Roger Waters le pidió a Trump dejar de comportarse como un niño y defendió a Nicolás Maduro
Internacionales | Roger Waters volvió a pronunciarse en defensa del dictador venezolano Nicolás Maduro, esta vez después de su captura
Roger Waters volvió a pronunciarse en defensa del dictador venezolano Nicolás Maduro, esta vez después de su captura por fuerzas estadounidenses bajo órdenes de Donald Trump. El músico británico lo hizo a través de un video publicado en sus redes sociales, donde combinó consignas políticas, acusaciones contra Washington y una particular estadística global.
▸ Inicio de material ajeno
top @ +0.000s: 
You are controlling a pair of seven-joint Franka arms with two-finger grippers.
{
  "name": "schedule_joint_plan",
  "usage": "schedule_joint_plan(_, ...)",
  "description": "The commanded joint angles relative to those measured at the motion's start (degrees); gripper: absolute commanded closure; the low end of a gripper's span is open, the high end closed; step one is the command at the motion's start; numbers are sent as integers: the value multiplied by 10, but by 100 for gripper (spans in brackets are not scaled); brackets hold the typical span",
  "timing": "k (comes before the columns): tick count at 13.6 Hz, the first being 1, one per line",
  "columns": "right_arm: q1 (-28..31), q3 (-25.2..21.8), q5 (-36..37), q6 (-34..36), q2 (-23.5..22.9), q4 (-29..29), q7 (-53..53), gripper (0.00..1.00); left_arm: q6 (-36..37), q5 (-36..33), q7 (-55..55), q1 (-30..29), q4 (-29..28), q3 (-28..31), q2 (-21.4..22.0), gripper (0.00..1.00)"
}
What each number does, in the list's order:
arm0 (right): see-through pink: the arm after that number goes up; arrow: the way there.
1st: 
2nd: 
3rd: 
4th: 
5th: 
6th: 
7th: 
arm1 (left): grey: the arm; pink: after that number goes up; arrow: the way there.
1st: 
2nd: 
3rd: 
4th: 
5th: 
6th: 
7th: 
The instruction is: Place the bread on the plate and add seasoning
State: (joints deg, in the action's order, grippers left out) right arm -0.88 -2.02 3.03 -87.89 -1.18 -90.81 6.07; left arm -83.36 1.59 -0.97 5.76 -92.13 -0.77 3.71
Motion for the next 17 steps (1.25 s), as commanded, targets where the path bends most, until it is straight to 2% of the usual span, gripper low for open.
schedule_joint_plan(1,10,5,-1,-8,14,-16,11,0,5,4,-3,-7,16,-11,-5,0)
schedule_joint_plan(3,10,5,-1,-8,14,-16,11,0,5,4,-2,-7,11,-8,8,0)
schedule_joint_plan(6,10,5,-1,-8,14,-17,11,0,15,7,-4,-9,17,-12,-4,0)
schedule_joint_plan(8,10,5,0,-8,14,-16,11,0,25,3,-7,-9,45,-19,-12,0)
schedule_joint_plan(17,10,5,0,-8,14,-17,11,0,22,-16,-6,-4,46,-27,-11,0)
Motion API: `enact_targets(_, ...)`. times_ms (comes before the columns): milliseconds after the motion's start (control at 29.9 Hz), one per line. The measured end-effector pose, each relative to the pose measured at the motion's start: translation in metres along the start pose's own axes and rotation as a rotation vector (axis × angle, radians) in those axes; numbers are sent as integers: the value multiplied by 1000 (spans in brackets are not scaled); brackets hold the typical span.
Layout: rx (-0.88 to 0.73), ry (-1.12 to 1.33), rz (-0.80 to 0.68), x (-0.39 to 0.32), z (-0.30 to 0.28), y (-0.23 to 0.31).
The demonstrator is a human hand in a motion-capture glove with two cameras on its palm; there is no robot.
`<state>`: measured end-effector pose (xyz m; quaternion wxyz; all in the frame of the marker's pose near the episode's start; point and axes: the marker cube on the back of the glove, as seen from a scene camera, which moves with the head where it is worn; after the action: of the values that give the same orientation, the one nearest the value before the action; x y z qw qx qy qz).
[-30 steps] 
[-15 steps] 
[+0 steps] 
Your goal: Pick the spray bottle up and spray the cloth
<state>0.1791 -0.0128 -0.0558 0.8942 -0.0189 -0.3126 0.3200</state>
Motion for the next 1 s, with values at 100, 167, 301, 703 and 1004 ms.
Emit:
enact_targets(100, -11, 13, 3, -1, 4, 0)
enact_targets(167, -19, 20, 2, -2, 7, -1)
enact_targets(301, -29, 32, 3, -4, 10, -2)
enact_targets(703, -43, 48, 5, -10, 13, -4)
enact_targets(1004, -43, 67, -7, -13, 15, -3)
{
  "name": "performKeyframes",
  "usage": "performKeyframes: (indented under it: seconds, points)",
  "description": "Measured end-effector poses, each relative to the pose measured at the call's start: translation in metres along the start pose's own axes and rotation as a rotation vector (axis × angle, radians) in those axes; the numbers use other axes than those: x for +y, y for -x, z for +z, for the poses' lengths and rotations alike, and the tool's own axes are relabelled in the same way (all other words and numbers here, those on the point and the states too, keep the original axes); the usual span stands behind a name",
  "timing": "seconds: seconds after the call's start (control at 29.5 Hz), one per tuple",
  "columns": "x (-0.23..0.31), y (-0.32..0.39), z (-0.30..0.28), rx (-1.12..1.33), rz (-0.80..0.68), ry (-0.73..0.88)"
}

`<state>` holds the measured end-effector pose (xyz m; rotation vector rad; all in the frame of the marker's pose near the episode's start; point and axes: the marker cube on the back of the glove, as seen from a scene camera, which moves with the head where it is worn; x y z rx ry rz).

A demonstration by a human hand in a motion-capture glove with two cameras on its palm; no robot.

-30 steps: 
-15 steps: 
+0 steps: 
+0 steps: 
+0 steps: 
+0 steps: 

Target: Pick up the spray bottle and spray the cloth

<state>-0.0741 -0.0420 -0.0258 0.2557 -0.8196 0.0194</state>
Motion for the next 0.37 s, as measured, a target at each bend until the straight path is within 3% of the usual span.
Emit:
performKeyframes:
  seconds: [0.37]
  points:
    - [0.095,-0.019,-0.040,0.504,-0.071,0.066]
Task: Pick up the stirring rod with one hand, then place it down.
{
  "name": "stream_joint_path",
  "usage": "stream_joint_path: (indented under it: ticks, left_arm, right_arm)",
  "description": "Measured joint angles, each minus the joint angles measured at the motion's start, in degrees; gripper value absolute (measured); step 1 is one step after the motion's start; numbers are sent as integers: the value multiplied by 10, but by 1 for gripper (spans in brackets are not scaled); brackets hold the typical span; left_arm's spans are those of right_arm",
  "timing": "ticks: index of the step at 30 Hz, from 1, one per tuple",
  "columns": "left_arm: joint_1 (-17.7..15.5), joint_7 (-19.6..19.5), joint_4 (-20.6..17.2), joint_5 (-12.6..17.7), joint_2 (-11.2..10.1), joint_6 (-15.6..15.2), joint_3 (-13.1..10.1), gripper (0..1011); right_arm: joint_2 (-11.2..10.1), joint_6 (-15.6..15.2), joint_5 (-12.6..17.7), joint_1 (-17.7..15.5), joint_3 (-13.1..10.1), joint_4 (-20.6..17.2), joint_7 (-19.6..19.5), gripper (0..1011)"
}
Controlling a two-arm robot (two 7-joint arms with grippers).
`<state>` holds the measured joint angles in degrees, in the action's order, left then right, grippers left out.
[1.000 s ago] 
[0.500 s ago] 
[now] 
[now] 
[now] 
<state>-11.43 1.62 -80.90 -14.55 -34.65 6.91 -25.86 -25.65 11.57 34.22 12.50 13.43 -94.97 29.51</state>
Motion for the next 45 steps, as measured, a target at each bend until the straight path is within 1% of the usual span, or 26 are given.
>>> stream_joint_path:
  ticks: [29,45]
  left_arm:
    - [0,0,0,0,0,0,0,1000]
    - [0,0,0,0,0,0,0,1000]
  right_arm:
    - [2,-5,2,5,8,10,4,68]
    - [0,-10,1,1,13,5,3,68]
Por amor de Dios, Venezuela es una nación soberana. ¡Manos fuera de Venezuela!, reza la frase, sobre fondo rojo, que abre la grabación de un minuto y 40 segundos. Luego aparece Waters, en formato selfie, con remera negra y anteojos, en tono solemne y discurso encendido.
Estamos realmente consternados por el salvaje acto de agresión del imperio de Estados Unidos contra nuestros hermanos, hermanas y camaradas en Venezuela, esa grande y maravillosa expresión de la Revolución Bolivariana, afirma el ex integrante de Pink Floyd, sin referencias a la crisis humanitaria ni a las denuncias de violaciones a los derechos humanos en el país caribeño.
Según Waters, su postura no es minoritaria. Muy por el contrario, asegura representar a una aplastante mayoría planetaria. Alrededor del mundo, solo Dios sabe qué porcentaje, pero probablemente el 99% de todas las personas estamos diciendo que deploramos estas acciones, sostuvo, sin ofrecer precisiones sobre el método de consulta.
El músico también apuntó directamente contra Trump y su entorno. Les pidió al Ejército y al Gobierno estadounidense respetar el derecho soberano de los venezolanos y los exhortó a madurar. Por el amor de Dios, dejen de comportarse como niños en el patio de una escuela. Este es nuestro mundo, no el de ustedes lanzó.
Y concluyó: No soy un hombre de oración, pero sí un hombre activo, y haré todo lo que esté en mi poder para apoyar a Venezuela, que es un país soberano y debería ser dejado en paz por el gendarme gringo del norte.